Less than a week after investors learned of a yet another massive multibillion-dollar legal settlement in the works at Bank of America (BAC -0.59%), the nation's second largest bank by assets announced Monday morning it has suspended its much-touted dividend and share buyback increases effective immediately. If you're a shareholder of the Charlotte-based bank, you'd be excused for being disgusted.

There's no reason for me to delve into the details of the latest announcement, as my colleague Patrick Morris has already done an excellent job at that -- click here to see his explanation. The long and short of it is this: Bank of America incorrectly accounted for complicated financial assets acquired in its 2009 acquisition of Merrill Lynch. The error caused it to overestimate its regulatory capital ratios, which, in turn, is why the Federal Reserve demanded a suspension of its recently approved capital plans.

The news on Monday serves as a serious blow to the narrative that Bank of America has finally put its previous misdeeds in the rearview mirror -- one that I had ascribed to. According to my research, the bank has been on the hook in 47 major legal settlements since the financial crisis -- and at least four more are in the works. The cases run the gamut from submitting fraudulent documents in foreclosure proceedings, to racial and gender discrimination, to rearranging customer debit-card transactions in order to maximize overdraft fees, to originating toxic mortgages which were then sold to institutional investors, to fixing the results of ostensibly neutral credit card arbitration proceedings. And the list goes on.

Does the latest revelation rise to the same level as these? In and of itself, the answer seems to be "no." In the first case, while it seems like accounting for the value of financial instruments should be a relatively cut-and-dry exercise, the reality is that there's as much art to the process as there is science. On top of this, as Patrick discussed in the article cited above, Bank of America should be given credit for being forthcoming with the discovery to its regulators -- though, it's certainly a revealing commentary on corporate America and the financial industry in particular that one feels the need to commend honesty.

At the same time, news that Bank of America has suspended its long-awaited dividend increase must certainly leave analysts and investors wondering when enough is enough.

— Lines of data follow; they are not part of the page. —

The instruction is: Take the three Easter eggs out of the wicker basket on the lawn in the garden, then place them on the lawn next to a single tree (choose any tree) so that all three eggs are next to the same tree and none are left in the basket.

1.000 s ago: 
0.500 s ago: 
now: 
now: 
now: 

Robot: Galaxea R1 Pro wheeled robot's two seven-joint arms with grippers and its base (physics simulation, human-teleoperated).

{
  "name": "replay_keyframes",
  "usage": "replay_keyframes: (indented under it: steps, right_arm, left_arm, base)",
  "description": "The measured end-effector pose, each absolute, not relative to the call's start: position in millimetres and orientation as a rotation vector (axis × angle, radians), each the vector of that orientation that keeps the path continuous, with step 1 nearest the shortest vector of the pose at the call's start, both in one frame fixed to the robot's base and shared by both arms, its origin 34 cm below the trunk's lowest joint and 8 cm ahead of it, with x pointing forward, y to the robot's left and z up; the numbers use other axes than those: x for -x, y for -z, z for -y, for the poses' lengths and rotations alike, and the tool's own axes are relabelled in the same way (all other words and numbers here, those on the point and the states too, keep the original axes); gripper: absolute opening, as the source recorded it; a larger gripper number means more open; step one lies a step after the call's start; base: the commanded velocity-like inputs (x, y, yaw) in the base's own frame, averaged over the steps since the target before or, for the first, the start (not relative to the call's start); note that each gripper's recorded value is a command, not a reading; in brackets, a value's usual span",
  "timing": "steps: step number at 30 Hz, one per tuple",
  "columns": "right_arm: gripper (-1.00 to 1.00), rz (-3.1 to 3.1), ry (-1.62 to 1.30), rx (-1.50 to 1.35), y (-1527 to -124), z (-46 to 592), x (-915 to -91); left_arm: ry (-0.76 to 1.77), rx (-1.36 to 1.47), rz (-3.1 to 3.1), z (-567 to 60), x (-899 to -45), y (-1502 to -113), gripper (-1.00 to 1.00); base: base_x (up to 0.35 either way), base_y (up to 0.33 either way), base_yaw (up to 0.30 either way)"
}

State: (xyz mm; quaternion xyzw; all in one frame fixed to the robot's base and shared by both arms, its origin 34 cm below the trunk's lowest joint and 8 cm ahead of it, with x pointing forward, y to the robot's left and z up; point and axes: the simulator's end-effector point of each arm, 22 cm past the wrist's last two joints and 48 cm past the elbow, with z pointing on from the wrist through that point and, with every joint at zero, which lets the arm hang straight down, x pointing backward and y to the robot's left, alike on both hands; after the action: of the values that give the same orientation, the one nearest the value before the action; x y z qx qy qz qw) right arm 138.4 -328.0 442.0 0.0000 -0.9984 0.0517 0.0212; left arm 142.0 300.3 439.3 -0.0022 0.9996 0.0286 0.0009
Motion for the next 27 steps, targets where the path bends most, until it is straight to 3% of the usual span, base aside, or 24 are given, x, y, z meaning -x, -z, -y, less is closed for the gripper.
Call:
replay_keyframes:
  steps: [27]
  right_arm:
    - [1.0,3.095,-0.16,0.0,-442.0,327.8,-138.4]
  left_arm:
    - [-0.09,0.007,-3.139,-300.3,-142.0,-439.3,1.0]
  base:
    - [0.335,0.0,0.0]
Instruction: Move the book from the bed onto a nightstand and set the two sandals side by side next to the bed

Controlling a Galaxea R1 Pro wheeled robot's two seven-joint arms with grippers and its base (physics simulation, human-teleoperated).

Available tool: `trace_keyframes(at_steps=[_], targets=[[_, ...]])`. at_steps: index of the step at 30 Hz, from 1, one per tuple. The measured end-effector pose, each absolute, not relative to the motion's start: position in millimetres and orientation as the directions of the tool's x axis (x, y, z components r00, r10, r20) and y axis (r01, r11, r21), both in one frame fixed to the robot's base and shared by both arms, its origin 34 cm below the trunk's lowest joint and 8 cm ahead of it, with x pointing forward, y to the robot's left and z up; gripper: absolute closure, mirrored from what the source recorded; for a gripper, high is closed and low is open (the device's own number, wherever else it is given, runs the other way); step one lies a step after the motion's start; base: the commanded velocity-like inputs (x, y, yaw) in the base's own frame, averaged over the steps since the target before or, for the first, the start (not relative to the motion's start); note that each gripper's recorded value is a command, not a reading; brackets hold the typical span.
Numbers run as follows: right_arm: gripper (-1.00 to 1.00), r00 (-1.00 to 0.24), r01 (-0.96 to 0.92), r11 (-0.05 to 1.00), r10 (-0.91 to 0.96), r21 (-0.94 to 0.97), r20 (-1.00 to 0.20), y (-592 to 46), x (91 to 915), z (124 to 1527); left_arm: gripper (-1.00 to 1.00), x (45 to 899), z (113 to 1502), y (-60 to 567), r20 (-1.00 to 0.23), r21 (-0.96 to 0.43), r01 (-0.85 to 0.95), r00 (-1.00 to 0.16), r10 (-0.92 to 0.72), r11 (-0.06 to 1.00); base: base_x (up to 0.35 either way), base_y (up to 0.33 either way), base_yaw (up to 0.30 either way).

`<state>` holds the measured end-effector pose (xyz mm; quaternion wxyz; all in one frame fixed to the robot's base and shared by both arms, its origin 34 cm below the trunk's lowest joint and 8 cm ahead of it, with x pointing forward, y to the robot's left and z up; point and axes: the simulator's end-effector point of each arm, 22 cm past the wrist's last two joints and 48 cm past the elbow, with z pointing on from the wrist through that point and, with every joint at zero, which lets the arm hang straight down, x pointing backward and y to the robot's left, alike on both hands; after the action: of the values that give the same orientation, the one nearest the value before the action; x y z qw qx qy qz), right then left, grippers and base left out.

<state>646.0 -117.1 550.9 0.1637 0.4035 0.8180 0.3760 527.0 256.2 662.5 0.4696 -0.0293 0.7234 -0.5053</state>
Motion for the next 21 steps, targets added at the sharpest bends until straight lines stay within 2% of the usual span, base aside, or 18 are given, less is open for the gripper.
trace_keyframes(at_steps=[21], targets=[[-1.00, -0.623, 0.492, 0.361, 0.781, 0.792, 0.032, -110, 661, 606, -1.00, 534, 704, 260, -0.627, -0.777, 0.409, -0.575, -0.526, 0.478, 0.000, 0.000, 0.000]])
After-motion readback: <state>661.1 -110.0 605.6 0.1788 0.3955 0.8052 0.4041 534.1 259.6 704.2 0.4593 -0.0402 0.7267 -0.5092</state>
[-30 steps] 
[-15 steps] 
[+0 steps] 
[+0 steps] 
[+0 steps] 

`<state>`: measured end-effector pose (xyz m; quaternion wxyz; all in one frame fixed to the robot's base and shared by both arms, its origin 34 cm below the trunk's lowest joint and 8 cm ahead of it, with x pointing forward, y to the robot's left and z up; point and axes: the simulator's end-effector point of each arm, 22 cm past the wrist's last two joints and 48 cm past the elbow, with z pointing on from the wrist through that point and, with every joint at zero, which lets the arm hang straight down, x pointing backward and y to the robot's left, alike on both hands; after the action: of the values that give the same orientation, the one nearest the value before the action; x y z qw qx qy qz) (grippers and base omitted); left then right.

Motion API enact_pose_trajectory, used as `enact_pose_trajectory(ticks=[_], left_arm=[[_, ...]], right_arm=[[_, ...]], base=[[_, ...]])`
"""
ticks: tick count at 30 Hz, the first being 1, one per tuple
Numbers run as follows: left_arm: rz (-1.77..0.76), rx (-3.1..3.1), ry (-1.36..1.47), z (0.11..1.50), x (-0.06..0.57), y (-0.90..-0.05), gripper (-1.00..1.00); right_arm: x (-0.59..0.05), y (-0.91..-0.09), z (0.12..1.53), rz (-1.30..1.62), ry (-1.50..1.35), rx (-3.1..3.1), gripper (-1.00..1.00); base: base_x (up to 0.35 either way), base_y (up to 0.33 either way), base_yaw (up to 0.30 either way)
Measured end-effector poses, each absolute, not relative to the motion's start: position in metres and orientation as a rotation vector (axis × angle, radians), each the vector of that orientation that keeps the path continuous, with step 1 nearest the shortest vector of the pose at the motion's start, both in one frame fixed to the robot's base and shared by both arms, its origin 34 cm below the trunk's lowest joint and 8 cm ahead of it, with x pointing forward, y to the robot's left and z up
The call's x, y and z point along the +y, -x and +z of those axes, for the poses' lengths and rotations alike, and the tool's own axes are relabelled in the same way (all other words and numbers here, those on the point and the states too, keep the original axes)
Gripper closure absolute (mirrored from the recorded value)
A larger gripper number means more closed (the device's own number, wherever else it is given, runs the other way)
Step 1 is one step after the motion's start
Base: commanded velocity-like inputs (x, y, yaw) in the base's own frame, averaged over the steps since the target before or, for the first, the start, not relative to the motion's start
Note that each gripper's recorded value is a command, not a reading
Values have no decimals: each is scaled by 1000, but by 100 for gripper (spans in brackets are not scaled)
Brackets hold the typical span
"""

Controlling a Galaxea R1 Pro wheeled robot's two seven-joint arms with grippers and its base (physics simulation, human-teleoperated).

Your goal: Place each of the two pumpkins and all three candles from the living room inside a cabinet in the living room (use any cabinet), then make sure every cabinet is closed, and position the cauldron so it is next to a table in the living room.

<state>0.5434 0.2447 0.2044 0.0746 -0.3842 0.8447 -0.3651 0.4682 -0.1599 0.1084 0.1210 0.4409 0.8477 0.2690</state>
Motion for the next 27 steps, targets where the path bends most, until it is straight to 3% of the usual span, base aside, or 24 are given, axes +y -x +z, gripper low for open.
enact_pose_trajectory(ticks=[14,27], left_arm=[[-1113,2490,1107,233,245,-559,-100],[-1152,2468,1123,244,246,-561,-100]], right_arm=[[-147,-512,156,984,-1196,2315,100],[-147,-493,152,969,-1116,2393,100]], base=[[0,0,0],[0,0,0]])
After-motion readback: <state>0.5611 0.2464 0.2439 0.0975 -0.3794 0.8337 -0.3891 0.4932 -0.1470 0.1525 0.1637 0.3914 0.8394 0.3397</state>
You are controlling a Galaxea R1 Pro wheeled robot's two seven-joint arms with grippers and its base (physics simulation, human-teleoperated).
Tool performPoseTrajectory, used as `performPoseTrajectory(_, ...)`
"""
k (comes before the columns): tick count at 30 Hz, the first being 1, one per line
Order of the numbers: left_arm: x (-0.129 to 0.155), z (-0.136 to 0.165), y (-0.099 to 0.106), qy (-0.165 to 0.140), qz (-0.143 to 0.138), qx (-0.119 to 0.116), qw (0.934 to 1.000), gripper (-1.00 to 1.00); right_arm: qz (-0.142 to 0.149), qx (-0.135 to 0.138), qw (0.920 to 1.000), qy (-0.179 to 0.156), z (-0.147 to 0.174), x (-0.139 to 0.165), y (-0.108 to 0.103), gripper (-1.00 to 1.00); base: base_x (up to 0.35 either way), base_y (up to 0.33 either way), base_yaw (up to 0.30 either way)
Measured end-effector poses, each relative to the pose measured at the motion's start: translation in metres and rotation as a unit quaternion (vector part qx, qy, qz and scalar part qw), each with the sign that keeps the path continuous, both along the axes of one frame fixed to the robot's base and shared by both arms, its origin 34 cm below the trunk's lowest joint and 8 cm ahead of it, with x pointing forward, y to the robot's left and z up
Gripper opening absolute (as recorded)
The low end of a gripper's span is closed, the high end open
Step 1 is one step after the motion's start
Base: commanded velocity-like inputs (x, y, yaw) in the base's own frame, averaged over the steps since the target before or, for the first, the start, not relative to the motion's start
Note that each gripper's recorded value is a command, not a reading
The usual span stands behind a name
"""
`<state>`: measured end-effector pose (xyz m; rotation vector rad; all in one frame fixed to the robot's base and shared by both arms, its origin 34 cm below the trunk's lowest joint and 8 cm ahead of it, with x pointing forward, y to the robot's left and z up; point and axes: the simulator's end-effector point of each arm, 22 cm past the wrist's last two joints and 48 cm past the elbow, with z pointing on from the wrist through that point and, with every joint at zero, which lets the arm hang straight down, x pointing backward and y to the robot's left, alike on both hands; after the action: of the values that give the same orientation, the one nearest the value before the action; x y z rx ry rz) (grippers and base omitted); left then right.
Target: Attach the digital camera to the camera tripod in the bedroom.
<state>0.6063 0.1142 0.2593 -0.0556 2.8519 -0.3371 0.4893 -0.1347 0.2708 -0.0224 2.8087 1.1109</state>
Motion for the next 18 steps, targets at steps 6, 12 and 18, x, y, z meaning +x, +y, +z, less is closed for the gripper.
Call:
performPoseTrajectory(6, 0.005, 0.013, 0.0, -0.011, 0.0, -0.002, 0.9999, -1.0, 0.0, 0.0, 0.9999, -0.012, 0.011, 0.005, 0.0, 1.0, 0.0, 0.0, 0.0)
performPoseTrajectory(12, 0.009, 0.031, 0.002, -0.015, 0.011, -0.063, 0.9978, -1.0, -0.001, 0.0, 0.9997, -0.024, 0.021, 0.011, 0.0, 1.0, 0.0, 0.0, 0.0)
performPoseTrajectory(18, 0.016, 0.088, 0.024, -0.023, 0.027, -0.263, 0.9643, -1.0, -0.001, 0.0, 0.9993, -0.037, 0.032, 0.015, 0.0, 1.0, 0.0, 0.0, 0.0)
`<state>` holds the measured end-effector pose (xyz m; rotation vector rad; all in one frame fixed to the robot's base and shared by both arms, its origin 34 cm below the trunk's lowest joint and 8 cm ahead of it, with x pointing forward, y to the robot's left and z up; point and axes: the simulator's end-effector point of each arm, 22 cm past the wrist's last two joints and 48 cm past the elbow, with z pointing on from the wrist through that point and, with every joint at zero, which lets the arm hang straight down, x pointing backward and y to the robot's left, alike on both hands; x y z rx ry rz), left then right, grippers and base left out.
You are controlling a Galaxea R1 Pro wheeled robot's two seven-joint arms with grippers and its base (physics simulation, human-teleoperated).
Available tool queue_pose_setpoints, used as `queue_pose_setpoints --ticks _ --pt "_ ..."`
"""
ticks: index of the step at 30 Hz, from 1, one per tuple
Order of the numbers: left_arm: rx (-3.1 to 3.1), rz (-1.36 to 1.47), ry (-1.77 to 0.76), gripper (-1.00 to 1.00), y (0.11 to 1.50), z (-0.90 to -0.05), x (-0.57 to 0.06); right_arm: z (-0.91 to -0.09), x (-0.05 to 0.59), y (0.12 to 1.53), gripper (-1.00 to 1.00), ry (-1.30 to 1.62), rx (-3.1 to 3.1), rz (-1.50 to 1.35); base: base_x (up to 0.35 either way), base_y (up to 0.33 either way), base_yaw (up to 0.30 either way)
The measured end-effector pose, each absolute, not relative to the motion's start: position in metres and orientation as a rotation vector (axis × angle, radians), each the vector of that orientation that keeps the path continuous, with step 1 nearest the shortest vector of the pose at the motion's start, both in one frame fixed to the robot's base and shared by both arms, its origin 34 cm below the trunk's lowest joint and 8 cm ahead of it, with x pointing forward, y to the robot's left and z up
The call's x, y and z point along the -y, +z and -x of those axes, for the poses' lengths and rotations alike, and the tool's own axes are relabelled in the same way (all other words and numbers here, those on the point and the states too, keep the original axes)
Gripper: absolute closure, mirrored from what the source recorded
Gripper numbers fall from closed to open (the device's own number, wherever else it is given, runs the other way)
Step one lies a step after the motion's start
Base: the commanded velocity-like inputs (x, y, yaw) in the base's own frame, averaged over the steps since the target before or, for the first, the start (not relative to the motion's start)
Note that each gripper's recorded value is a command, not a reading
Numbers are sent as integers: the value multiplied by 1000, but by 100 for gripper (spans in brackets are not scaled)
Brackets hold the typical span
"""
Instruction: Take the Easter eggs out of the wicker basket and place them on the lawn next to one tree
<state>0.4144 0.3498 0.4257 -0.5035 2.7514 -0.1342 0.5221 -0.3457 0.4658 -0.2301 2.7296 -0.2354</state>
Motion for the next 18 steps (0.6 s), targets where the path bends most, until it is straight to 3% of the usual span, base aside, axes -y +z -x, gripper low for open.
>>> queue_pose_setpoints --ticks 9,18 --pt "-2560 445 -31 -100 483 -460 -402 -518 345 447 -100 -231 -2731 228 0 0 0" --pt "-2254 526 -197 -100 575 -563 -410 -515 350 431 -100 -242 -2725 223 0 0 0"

In the field of law, evidence of past misdeeds generally isn't admissible to prove subsequent crimes. An important exception is if the volume and nature of past misdeeds rise to the level of habit, in which case the previous indiscretions can be used to prove that a person – or, in this case, a company -- merely acted in conformity with them at a later date. My point is that perhaps the mounting tally of legal settlements and revelations of highly questionable business practices aren't exceptions to Bank of America's standard operating procedure. Instead, perhaps they are its standard practice.

Take this excerpt from Warren Buffett's 1985 letter to shareholders:

In any business, insurance or otherwise, 'except for' should be excised from the lexicon. If you are going to play the game, you must count the runs scored against you in all nine innings. Any manager who consistently says 'except for' and then reports on the lessons he has learned from his mistakes may be missing the only important lesson -- namely, that the real mistake is not the act, but the actor.

Aside from the irony that Buffett's Berkshire Hathaway (BRK.A -1.17%) is Bank of America's biggest shareholder, I think shareholders would be smart to take his comments into consideration.

It's worth observing, for instance, that the bank has continued to behave in questionable ways even after falling squarely under the gaze of regulators and consumers. To name only one example, at the end of last year, Bloomberg News revealed a secret office set up by the bank and misleadingly named the "Office of the CEO and President." Its purpose was to reassure aggrieved mortgage customers that complaints were being taken seriously by people at the pinnacle of the banking behemoth. But the reality couldn't have been further from the truth -- both figuratively and geographically -- as the calls were actually routed to independent contractors based in Broomfield, CO.

The question for long-hopeful shareholders of Bank of America is this: Is it finally time to abandon ship? Although it's tempting to answer this in the affirmative, I can't help but admit that I'm still optimistic about the bank as a long-term investment. Granted, it has major problems. And granted, many of these problems are revealing not just about its past practices but about its current ones as well. Yet, over the long course of time, I, perhaps naively, believe that the bank will someday move beyond these issues once and for all. Unfortunately, as we learned yet again on Monday, it will just take even longer than previously thought.